However, the lack of obstacle avoidance can be seen in certain obstacles: wires are poison for Samsung (and all other "basic" robots) and, as a rule, the jams observed during the test period were caused by power cords - or socks - that were just forgotten on the floor.
The sound produced by the Samsung during cleaning did not differ significantly from other powerful robot vacuum cleaners. In practice, the noise level was "annoying, but tolerable". However, we always recommend that the robot vacuum cleaners are scheduled to work when the apartment is empty, because the continuous annoying sound of vacuuming lasting an hour or two is not pleasant.
Samsung is emptying its own dustbin - and the noise is deafening
The Samsung is not a nuisance to the neighbors - except during self-emptying. As with many other self-emptying robot vacuum cleaners, the moment when the robot returns to its charging station to empty its internal dust container is quite deafening. Fortunately, the commotion only lasts for a little while.
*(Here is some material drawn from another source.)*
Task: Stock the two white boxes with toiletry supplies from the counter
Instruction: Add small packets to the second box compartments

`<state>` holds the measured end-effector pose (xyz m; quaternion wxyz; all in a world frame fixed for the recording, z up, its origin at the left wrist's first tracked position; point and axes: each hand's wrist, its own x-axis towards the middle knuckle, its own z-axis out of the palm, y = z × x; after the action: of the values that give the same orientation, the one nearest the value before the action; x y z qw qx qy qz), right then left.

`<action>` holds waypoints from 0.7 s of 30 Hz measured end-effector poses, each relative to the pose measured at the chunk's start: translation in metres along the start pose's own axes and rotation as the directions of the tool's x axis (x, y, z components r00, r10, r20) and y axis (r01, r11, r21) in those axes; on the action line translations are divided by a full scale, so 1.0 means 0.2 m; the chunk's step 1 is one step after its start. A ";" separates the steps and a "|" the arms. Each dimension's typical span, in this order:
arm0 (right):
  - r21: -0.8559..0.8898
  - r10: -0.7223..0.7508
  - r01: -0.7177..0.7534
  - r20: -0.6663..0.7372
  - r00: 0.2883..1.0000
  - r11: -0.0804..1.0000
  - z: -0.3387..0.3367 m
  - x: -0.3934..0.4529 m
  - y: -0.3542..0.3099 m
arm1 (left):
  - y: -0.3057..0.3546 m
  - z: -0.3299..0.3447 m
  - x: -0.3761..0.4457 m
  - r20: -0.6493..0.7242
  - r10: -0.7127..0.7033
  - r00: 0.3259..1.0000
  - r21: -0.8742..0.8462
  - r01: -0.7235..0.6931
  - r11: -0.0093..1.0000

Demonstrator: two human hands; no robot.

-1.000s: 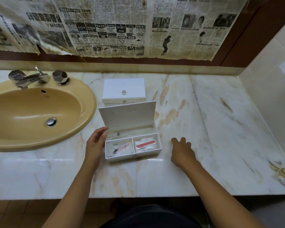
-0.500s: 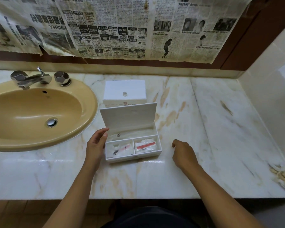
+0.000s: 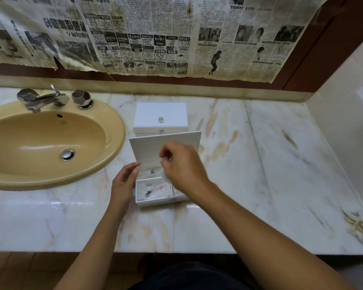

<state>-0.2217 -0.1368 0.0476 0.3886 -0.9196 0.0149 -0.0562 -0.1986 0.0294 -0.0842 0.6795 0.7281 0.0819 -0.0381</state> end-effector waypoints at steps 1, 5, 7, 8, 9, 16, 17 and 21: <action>-0.004 -0.041 0.041 0.029 0.999 0.999 0.05 0.00 -0.03 | 0.00 0.00 0.00 -0.005 0.003 1.000 -0.008 -0.003 1.000; -0.055 -0.149 0.157 0.138 0.979 0.986 0.24 0.00 -0.06 | -0.01 -0.01 0.01 0.004 -0.026 1.000 -0.023 0.026 0.999; -0.115 -0.158 0.184 0.204 0.966 0.976 0.32 -0.01 -0.04 | -0.03 -0.02 0.02 0.026 -0.035 0.999 -0.012 0.036 0.999; -0.144 -0.164 0.202 0.240 0.957 0.969 0.35 -0.02 -0.02 | -0.04 -0.02 0.02 0.030 -0.038 0.999 -0.018 0.039 0.999; -0.177 -0.170 0.225 0.280 0.945 0.958 0.38 -0.02 0.00 | -0.04 -0.03 0.02 0.031 -0.037 0.999 -0.028 0.038 0.999; -0.237 -0.241 0.348 0.383 0.892 0.907 0.50 -0.05 0.08 | -0.04 -0.03 0.02 0.034 -0.045 0.998 -0.043 0.046 0.998; -0.234 -0.251 0.356 0.384 0.889 0.905 0.49 -0.06 0.08 | -0.03 -0.03 0.02 0.032 -0.046 0.998 -0.041 0.047 0.998; -0.226 -0.289 0.369 0.322 0.902 0.901 0.43 -0.09 0.08 | -0.03 -0.03 0.02 0.041 -0.036 0.998 -0.010 0.037 0.999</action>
<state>-0.2295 -0.0859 -0.0241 0.2366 -0.9528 -0.1896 0.0123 -0.1958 0.0363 -0.0901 0.6842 0.7219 0.0814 -0.0650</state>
Half of our test period was spent by the Samsung Jet Bot 80 in a pet-hosting household with both an angora-haired cat and cat litter spread around the apartment. The combination is a tough spot for many robots, because removing thin hair from carpets is a demanding job, and with cat litter, many robot vacuum cleaners are in really bad trouble.
But after a long test period, Samsung got full marks from the pet management point of view: when used regularly, Robo was able to keep the carpets hair-free throughout our test period. In addition, the vacuum cleaner received special praise for the smartly functioning combination of the side brush and the vacuum cleaner, thanks to which Samsung was able to clean all the cat litter off the floors with really good precision.
Naturally, self-emptying is also an almost mandatory feature for pet households. During our test period of several months, the dust bag of the charging dock did not have to be changed once - the traditional vacuum cleaner's dust container should have been emptied at least once a week at the pet destination.
Battery life and charging time
Samsung's battery life is in the better middle class and is enough - a little depending on the settings and the home - to nicely clean an apartment of about 100m2 with one charge. In addition, the vacuum cleaner supports the so-called recharge and resume function, i.e. it can continue its cleaning from where it left off, if the battery had to be charged in the middle of cleaning.
Only fully charging the vacuum cleaner's battery, which takes almost 4 hours, is a clear weak link. In practice, during an 8-hour working day, the vacuum cleaner has time to completely clean about 200m2 of the apartment with one intermediate charge. However, the vacuum cleaner's granules are not enough to go beyond that, when charging takes such a long time.
The cleaning result was overall very good. The hard floor surfaces were cleaned by Jet Bot with very good, even excellent precision, and there was nothing to complain about in terms of the end result.
Even the corners and edges of the floor, the stumbling block of many robot vacuum cleaners, were taken very precisely by the Jet Bot: the reaching and well-designed side brush proved to be a clear advantage here.
As for carpets, the result was definitely a better middle class in that too. Only the threads and hairs embedded in the carpets sometimes seemed to cause a little difficulty for the robot's soft cleaning rollers. In this regard, silicone rollers, which e.g. Roomba uses, turned out to be a slightly better solution than Samsung's choice.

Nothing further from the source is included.